One specimen, preferential from the type locality, was analysed for each of the 225 taxa sampled, except when the taxon was present in different islands, in known putative vicariance regions within the same island (e.g. Teno/Anaga in Tenerife), or when morphological differences associated with marginal localities were noticed. Due to such situations, a total of 30 additional sequences was included in the analysis. Moreover, in order to minimise laboratory errors (contamination, mislabelling, etc.) sequencing was repeated for discordant results, particularly, with taxa strangely placed according to traditional morphology (occasionally a second specimen from the same locality was used). Sequencing with both the forward and reverse primers was performed only in cases of not clean or incomplete chromatograms. For a few species (L. aethiops, L. auarita, L. canariensis, L. morio, L. vespertinus), several individuals from the same locality were sequenced for COII to get a more accurate idea of the range of local intraspecific genetic divergence with this marker.

A total of 1425 sequences was obtained: 441 for the COII, 322 for the 16S rRNA, 294 for the 12S rRNA, 290 for the 28S rRNA, and 78 for the EF-1α. All duplicate and redundant sequences – from the same or different localities – were removed from the combined matrix of COII+16S rRNA+12S rRNA for the final analysis, which ended up with a total of only 256 OTUs, representing 223 different Laparocerus taxa and two outgroups. This final set of sequences has been deposited in GenBank (www.ncbi.nlm.nih.gov/Genbank) with following accession numbers: EF583315 – EF583371, FJ495251 – FJ495253, KX551687 – KX551907 for the COII; KX550955 – KX551210 for the 12S rRNA; FJ495254 – FJ495256, KX551211 – KX551431 for the 16S rRNA; KX551432 – KX551686 for the 28S rRNA; and EF583372 – EF583389, KX551908 – KX551958 for the EF-1α.

The relationships among the many genera and tribes of Entiminae are still unsolved and pose long endeavour ahead (videOberprieler et al. 2007, Hundsdoerfer et al. 2009). Very few phylogenetic studies attempting to organise the present chaos include any Laparocerus or are little conclusive (e.g. Davis 2014, Stüben et al. 2015).

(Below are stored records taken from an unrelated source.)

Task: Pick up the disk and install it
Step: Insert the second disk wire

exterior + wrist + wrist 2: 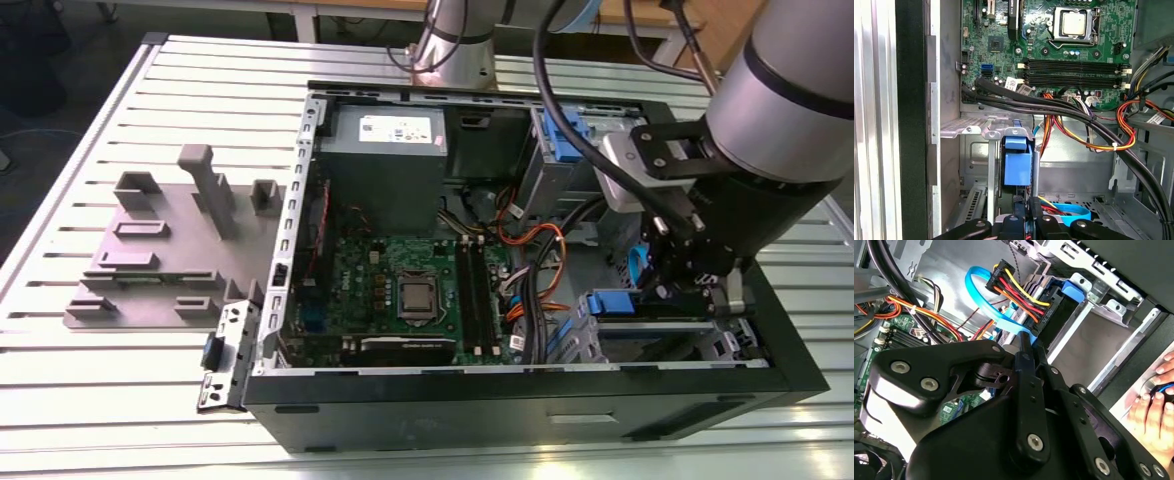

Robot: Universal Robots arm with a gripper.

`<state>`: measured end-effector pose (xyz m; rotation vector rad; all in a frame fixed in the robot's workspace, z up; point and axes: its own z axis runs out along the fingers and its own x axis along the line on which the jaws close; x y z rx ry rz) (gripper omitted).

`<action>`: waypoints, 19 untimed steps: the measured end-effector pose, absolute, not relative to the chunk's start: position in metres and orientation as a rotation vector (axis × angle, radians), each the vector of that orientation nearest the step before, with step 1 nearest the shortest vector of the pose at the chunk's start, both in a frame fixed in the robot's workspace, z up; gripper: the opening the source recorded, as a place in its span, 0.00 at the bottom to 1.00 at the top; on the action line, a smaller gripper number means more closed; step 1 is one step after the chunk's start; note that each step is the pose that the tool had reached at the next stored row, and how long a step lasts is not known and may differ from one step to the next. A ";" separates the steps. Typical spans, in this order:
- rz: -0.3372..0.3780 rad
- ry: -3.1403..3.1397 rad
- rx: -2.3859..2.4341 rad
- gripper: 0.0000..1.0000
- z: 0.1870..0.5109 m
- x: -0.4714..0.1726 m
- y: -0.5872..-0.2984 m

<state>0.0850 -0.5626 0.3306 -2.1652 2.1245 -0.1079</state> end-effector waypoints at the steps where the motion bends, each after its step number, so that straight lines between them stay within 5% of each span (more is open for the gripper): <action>1: -0.108 2.125 -2.165 0.16 0.330 0.085 -0.563; 19: -0.108 2.125 -2.165 0.17 0.328 0.085 -0.563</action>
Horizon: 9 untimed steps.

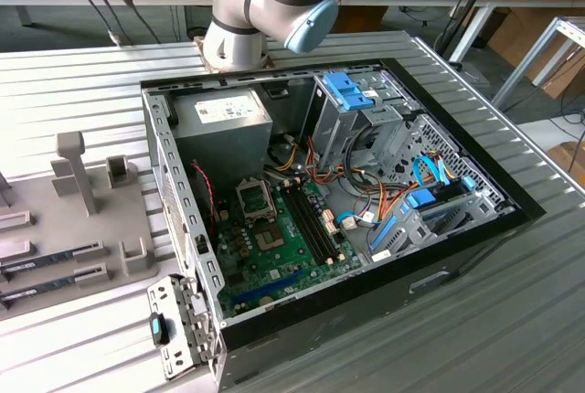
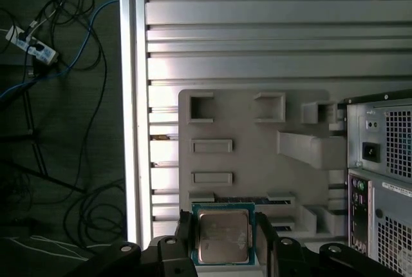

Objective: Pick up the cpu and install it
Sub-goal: 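Pick up the cpu and move it towards the insertion slot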

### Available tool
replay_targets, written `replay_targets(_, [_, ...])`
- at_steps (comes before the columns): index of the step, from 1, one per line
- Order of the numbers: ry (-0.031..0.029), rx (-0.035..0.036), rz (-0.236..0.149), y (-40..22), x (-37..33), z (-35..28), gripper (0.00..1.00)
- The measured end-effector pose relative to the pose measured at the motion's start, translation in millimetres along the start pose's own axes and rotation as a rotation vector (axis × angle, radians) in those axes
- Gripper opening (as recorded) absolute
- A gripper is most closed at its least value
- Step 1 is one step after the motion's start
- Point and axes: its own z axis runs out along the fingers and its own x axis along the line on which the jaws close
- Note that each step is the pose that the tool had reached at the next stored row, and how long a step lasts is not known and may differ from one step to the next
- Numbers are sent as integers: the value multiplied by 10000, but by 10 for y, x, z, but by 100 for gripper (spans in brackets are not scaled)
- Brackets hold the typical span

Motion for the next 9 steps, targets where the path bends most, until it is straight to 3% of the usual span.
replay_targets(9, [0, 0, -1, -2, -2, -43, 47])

Alonso-Zarazaga and Lyal (1999) listed eight genera for the tribe Laparocerini Lacordaire, 1863, of which six have later been removed and assigned to other tribes (Machado 2010, Alonso-Zarazaga 2013). The only genus left besides Laparocerus, was Straticus Pascoe, 1886 which presumably belongs also to the African Peritelini as do some of the other putative Laparocerini. Moreiba Alonso-Zarazaga, 2013 recently described from the Canary Islands, is a true Laparocerini with presence of spiculum relictum in the male sternite VIII, but the internal sac of aedeagus has the gonoporus in normal position and the tibiae are lacking mucro. It was tested as an outgroup and will be commented upon below.

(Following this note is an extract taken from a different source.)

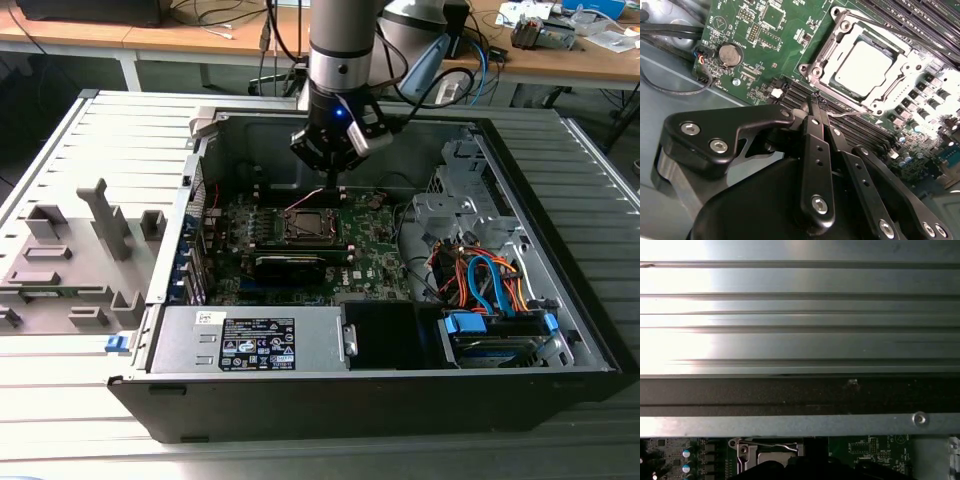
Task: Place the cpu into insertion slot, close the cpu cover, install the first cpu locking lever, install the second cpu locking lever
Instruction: 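Install the first cpu locking lever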
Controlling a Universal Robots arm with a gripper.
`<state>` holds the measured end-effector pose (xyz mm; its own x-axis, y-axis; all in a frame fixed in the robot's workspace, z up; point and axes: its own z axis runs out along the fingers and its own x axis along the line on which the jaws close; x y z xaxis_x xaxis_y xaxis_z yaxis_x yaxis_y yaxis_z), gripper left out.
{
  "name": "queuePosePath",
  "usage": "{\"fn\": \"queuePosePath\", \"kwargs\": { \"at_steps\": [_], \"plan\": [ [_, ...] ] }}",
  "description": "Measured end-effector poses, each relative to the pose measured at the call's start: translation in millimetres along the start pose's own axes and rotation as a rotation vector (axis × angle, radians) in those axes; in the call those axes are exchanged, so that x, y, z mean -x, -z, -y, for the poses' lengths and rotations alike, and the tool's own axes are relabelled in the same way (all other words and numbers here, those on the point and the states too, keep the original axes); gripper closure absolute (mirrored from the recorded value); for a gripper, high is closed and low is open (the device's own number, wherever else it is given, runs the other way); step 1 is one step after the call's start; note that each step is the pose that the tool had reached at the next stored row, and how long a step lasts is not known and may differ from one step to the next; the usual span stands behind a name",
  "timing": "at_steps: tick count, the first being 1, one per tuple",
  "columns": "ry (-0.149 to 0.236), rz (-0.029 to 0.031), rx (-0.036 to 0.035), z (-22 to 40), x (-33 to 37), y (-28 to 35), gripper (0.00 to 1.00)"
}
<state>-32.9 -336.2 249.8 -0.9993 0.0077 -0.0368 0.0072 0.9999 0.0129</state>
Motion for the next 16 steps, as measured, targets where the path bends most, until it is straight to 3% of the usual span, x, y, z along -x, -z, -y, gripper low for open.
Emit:
{"fn": "queuePosePath", "kwargs": {
  "at_steps": [16],
  "plan": [
    [0.000,0.0000,-0.0001,-0.1,3.4,-0.1,0.89]
  ]
}}
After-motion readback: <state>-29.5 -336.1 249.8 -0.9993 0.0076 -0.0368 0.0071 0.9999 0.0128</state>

In the Madeiran clade analysis (Machado et al. 2008) Rhyncogonus excavatus Van Dyke, 1937 from the island of Rurutu in the French Polynesia, was selected and used as a formal outgroup. In Machado (2010) several other genera of Entiminae were checked for closer relationship with Laparocerus based on 16S rRNA sequences obtained by us or taken from the NCBI (National Centre of Biotechnology Information). Unfortunately, the number of different genera sequenced is limited and Laparocerus does not relate with confidence (Bayesian support) to any other genus. Nonetheless, we selected new outgroups in order to avoid long-branch attraction (s. Anderson and Swofford 2004), those being Barypeithes indigens (Boheman, 1834) (Sciaphilini), and Brachyderes rugatus Wollaston, 1864 (Brachyderini), two of the less divergent (p-distance) genera tested.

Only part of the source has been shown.